• Work request
The expected response is a copy of every line in the entries below that includes the word "bounding".

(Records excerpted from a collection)
# # #

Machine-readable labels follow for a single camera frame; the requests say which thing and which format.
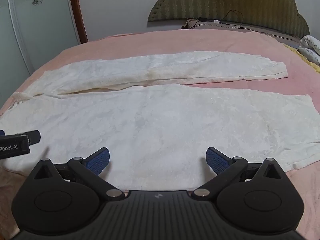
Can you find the white patterned pants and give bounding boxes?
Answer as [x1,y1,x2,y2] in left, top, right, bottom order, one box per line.
[1,51,319,190]

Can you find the white wardrobe with flowers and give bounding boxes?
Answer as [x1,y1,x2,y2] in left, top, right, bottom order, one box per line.
[1,0,80,105]

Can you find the yellow patterned blanket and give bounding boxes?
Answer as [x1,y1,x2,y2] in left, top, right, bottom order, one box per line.
[283,44,320,73]

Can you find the white folded quilt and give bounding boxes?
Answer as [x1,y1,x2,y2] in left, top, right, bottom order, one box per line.
[298,35,320,66]

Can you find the brown wooden wardrobe trim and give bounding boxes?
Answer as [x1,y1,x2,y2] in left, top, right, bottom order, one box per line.
[69,0,88,44]

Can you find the olive green padded headboard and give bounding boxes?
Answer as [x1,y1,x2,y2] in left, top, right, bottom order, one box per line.
[148,0,310,37]

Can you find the black charging cable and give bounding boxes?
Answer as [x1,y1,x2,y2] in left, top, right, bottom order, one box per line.
[198,10,245,28]

# # #

• Exercise output
Can you find the white patterned pants and give bounding boxes?
Can you find the white wardrobe with flowers and give bounding boxes?
Can you find the yellow patterned blanket and give bounding boxes?
Can you find the white folded quilt and give bounding boxes?
Can you find the brown wooden wardrobe trim and give bounding boxes?
Can you find the olive green padded headboard and give bounding boxes?
Can you find the black charging cable and give bounding boxes?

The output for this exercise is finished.